BEGIN PROVIDED RECORDS

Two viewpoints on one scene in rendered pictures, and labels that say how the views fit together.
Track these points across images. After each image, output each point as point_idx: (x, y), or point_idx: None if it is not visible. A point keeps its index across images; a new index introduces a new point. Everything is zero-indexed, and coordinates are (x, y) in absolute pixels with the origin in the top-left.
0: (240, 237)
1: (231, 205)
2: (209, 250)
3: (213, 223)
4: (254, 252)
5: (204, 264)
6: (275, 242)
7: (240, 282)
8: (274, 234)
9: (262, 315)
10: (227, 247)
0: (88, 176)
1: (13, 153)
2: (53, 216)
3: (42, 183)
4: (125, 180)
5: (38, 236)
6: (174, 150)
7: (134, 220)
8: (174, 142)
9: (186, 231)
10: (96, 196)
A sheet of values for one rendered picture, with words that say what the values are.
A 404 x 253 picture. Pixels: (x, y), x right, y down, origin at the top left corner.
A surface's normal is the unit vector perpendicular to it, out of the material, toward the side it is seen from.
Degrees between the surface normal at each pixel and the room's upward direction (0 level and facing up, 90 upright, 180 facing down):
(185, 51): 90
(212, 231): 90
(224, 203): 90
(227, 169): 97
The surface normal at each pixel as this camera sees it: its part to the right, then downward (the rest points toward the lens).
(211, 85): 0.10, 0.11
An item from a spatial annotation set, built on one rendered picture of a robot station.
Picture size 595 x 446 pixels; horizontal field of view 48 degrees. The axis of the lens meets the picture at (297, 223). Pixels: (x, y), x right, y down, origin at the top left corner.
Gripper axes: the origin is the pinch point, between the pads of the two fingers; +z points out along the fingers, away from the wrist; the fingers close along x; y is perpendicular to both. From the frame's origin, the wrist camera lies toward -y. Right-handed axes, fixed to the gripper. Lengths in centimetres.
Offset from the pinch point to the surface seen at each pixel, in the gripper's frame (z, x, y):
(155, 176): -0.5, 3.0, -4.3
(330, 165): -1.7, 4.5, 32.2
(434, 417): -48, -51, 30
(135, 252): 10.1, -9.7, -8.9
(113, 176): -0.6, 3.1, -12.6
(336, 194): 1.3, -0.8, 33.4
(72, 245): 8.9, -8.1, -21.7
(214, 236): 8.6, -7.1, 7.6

END PROVIDED RECORDS

# [WORK INSTRUCTION]
Each line above that contains the word "rendered" should be returned.

# [COMPLETED EXERCISE]
Two viewpoints on one scene in rendered pictures, and labels that say how the views fit together.
A sheet of values for one rendered picture, with words that say what the values are.
An item from a spatial annotation set, built on one rendered picture of a robot station.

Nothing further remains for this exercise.